さらに、今後も物価高や原油高が続く可能性があるとして、ことしの夏と冬のボーナスの際にも支援金を新たに支給することを検討しています。
「齊藤建設」は主に道内で公共工事を受注していますが、建設資材が高騰する中、公共工事では上昇したコストを発注者側が負担する制度があるため、経営への大きな打撃は避けられているといいます。

齊藤建設 齊藤大介社長
「物価高騰というより急騰したという印象だったので、会社として社員を支援したいという強い気持ちがありました。社員と会社は共存しなければダメだと思うので、物価高騰が世の中で話題にならないぐらいに落ち着くまでは、会社ができる範囲で社員の支援を続けていきたいです」
建設業界では賃上げの動きも
物価や原油の高騰が続く中、建設業界では賃金を引き上げる動きも出ています。
背景には、国が発注する公共工事やシステム調達などのうち、価格だけでなく技術力なども評価する「総合評価落札方式」と呼ばれる入札について、政府が今年度から、参加する企業の賃金の引き上げを促そうと、賃上げをした企業を優遇する措置を始めたことがあります。

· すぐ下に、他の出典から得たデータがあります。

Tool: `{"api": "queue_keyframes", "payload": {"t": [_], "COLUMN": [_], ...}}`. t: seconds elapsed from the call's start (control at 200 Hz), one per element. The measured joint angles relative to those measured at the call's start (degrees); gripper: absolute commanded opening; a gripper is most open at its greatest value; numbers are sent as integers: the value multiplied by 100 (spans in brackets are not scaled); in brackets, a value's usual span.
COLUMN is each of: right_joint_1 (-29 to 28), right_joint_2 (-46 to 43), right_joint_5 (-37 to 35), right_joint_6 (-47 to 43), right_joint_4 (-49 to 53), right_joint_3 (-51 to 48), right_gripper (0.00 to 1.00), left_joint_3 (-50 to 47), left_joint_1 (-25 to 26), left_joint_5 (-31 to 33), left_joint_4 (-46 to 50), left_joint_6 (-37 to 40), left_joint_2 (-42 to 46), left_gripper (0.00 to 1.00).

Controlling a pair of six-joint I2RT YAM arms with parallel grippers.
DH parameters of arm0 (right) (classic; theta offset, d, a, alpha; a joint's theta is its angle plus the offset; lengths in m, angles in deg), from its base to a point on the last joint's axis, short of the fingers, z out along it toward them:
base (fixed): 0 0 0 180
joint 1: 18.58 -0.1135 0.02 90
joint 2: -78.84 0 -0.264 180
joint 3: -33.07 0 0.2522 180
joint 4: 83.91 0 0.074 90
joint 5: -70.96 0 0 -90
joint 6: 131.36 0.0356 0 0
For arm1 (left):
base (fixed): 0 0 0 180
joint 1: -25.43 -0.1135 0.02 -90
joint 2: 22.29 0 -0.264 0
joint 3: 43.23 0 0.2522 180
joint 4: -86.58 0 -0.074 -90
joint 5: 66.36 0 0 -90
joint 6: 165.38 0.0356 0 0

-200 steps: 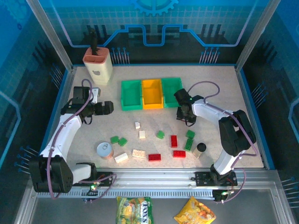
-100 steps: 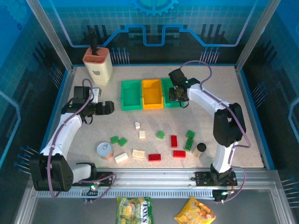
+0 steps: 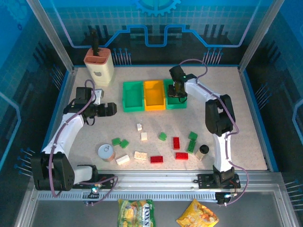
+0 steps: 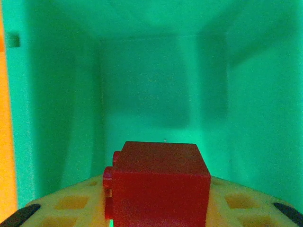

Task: Sort the legos into containers by color
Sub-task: Place the lego in the container, then pick up the lego from the center of the table.

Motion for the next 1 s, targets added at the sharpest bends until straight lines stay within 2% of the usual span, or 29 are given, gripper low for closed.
{"api": "queue_keyframes", "payload": {"t": [0.185, 0.42, 0.715, 0.87, 1.001], "right_joint_1": [9, 9, 9, 4, -20], "right_joint_2": [232, 282, 254, -24, -614], "right_joint_5": [85, 83, 83, 81, 61], "right_joint_6": [-39, -46, -66, -90, -131], "right_joint_4": [-17, 26, 85, 219, 262], "right_joint_3": [127, 291, 374, 365, 92], "right_gripper": [44, 52, 54, 54, 54], "left_joint_3": [0, 0, 0, 0, 0], "left_joint_1": [0, 0, 0, 0, 0], "left_joint_5": [-33, -127, -153, -151, -151], "left_joint_4": [-2, -4, -20, -22, -22], "left_joint_6": [-4, -17, -20, -17, -20], "left_joint_2": [-46, -136, -168, -168, -168], "left_gripper": [97, 97, 96, 96, 96]}}
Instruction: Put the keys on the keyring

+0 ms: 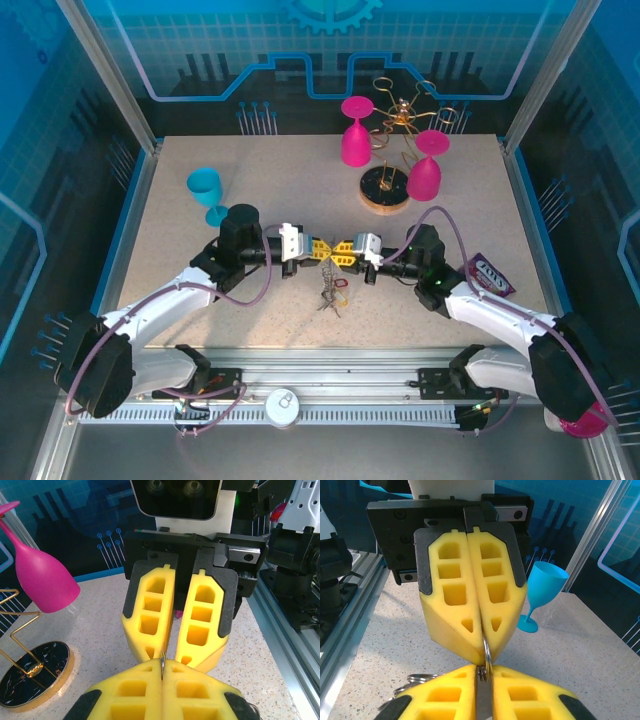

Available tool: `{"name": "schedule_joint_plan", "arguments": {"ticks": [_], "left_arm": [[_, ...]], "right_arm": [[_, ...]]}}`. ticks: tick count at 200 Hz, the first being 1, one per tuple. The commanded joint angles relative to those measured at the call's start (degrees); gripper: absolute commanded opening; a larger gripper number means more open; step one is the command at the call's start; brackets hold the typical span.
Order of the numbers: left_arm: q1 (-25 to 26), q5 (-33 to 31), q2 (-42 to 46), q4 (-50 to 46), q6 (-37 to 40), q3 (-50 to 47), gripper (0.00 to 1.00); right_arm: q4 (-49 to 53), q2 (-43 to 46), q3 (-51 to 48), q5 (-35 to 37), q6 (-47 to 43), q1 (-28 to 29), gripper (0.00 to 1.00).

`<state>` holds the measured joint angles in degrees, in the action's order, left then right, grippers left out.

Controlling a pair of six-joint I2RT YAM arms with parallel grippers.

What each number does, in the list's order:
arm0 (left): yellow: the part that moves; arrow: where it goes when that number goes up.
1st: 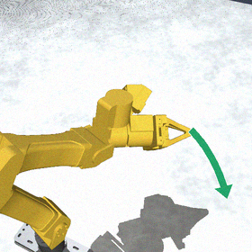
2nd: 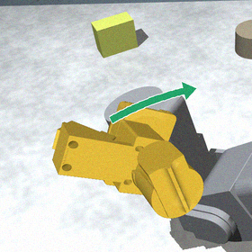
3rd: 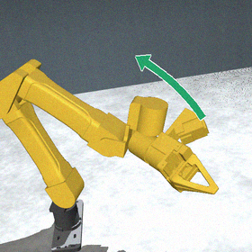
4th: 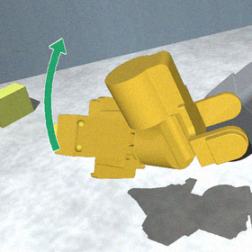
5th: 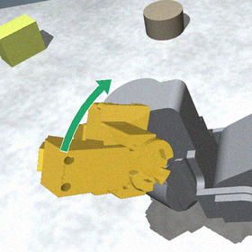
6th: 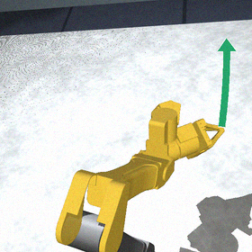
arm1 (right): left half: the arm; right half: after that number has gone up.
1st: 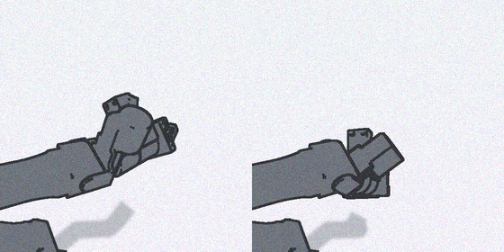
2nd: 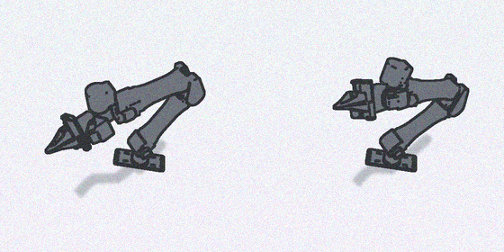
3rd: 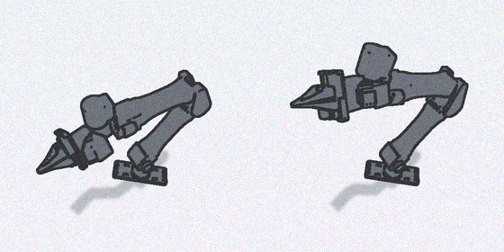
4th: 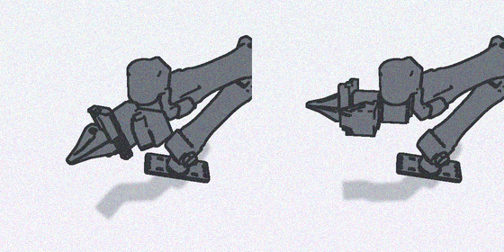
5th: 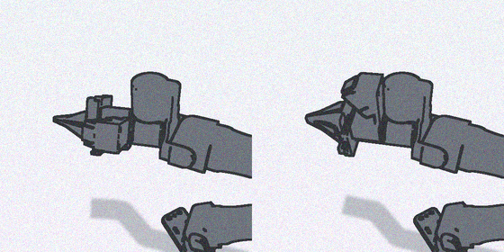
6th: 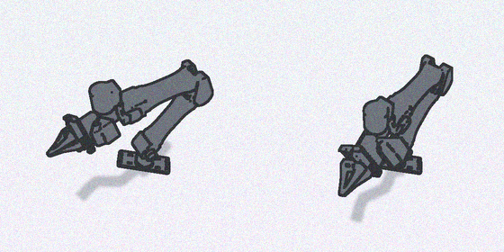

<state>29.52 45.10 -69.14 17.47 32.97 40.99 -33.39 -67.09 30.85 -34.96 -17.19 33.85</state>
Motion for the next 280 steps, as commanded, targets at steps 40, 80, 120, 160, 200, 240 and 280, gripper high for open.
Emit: {"name": "schedule_joint_plan", "arguments": {"ticks": [40,80,120,160,200,240,280], "left_arm": [[0.36,1.16,1.17,3.47,-0.02,-1.45,0.00],[0.33,-3.96,1.07,-5.00,1.97,0.49,0.12],[0.34,-7.14,0.60,-13.20,4.49,3.04,0.17],[0.34,-8.41,-0.15,-20.57,8.08,6.11,0.01],[0.38,-9.21,0.59,-20.77,9.41,5.81,0.00],[0.01,-8.60,3.01,-7.55,-0.66,0.84,0.00],[-0.16,-6.03,3.70,7.82,-13.03,-4.62,0.00]], "right_arm": [[-2.66,-0.87,1.49,-1.22,1.23,1.05,0.00],[9.40,0.94,4.75,0.15,-2.22,1.21,0.00],[22.28,1.77,8.84,2.09,-6.89,2.23,0.00],[34.46,0.66,14.84,5.41,-11.58,4.49,0.00],[31.26,1.05,14.91,7.59,-8.53,4.83,0.00],[11.53,3.36,3.36,6.06,1.02,1.46,0.30],[-3.41,1.11,-2.97,2.60,6.17,0.87,0.29]]}}
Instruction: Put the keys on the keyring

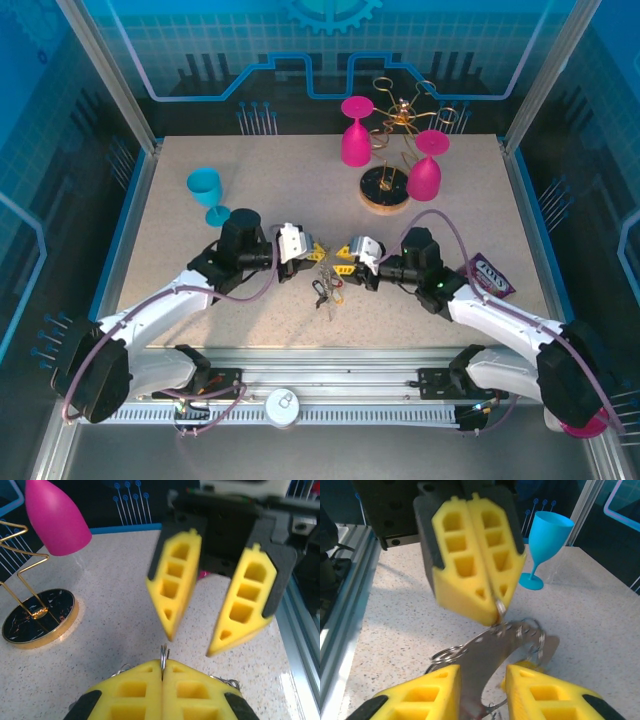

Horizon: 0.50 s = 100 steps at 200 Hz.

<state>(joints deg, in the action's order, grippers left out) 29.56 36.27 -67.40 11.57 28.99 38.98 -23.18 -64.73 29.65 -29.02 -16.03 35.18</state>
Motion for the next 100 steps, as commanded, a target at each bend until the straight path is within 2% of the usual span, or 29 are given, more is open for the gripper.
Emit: {"name": "schedule_joint_plan", "arguments": {"ticks": [1,41,100], "left_arm": [[-0.21,2.82,1.98,14.17,-9.22,-2.74,0.00],[-0.41,5.49,2.52,18.20,-11.87,-4.85,0.00],[-0.70,8.26,2.05,24.14,-15.65,-6.68,0.00]], "right_arm": [[-13.81,-1.35,-1.78,-3.47,5.07,-0.46,0.29],[-19.07,-2.86,-2.41,-4.63,7.28,-0.64,0.25],[-21.73,-3.64,-1.97,-5.70,9.09,-0.77,0.23]]}}
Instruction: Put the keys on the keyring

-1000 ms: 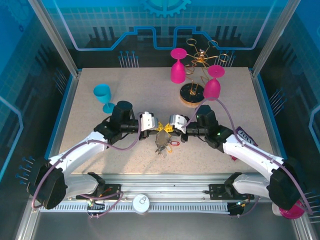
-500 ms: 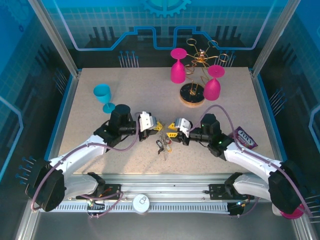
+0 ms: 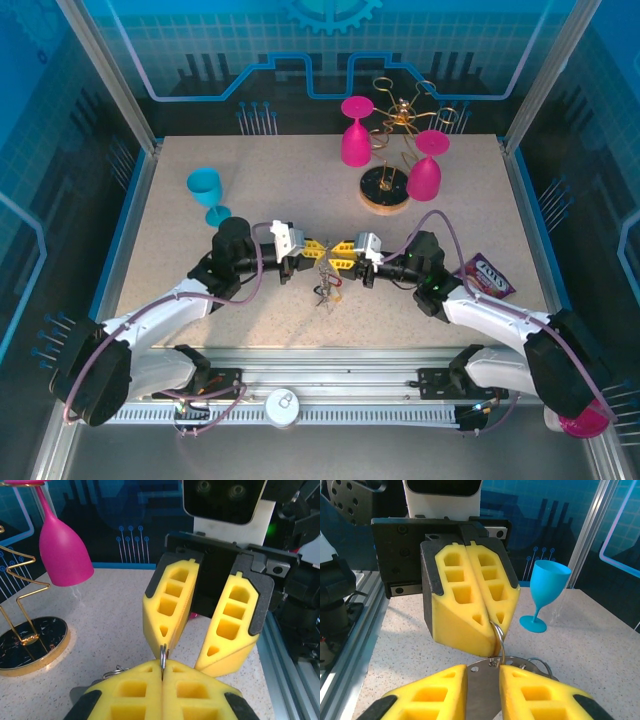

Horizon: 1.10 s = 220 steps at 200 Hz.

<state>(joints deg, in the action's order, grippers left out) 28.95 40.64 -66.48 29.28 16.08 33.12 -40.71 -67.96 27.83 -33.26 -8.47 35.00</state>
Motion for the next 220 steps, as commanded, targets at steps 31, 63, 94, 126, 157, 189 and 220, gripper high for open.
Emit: {"name": "schedule_joint_plan", "arguments": {"ticks": [31,63,94,126,157,189,220], "left_arm": [[-0.15,4.81,0.92,7.23,-3.33,-1.12,0.00],[-0.26,5.73,0.56,9.06,-4.45,-1.40,0.00],[-0.32,6.25,0.08,9.31,-4.85,-1.31,0.00],[-0.39,6.74,-0.14,8.72,-4.67,-1.13,0.00],[-0.48,6.78,-0.65,8.27,-4.21,-1.21,0.00],[-0.56,7.09,-1.31,8.30,-4.21,-1.11,0.00],[-0.74,6.60,-1.33,6.29,-3.54,-0.83,0.00]], "right_arm": [[-5.12,-0.27,0.03,-1.49,2.27,-0.55,0.23],[-5.56,-0.73,0.59,-2.01,2.49,-0.46,0.22],[-7.61,-1.35,0.78,-2.86,3.37,-0.46,0.18],[-8.82,-1.75,1.17,-3.31,3.81,-0.44,0.14],[-10.08,-1.99,1.34,-3.36,4.33,-0.46,0.14],[-10.27,-2.27,1.86,-4.00,4.22,-0.46,0.11],[-8.65,-2.46,2.43,-4.67,3.69,-0.46,0.00]]}}
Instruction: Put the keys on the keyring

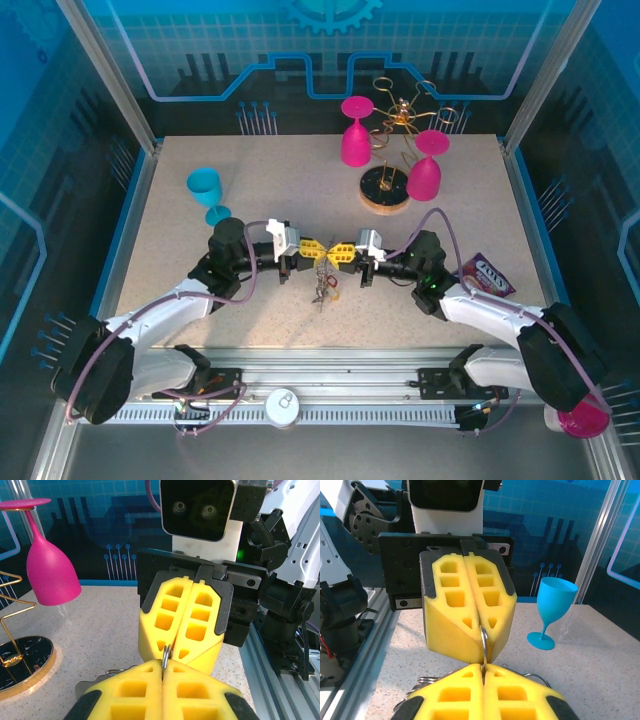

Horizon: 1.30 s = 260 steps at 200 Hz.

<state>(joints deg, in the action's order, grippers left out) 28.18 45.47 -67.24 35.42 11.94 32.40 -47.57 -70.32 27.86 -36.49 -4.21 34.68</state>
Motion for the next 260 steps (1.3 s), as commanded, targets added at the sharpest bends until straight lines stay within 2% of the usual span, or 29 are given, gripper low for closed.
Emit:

この措置では、企業による賃金の引き上げを評価する項目を新たに加え、前の年と比べて、▼大企業で3%以上、▼中小企業で1.5%以上、賃上げを行うと表明した場合、その企業の評価の点数が加点されることになりました。
これを受けて、函館市内で公共工事を請け負っている複数の建設会社はNHKの取材に対し、賃上げをすでに実施したり、今後行うことを表明したことを明らかにしていて、建設業界で賃金を引き上げる動きが出始めています。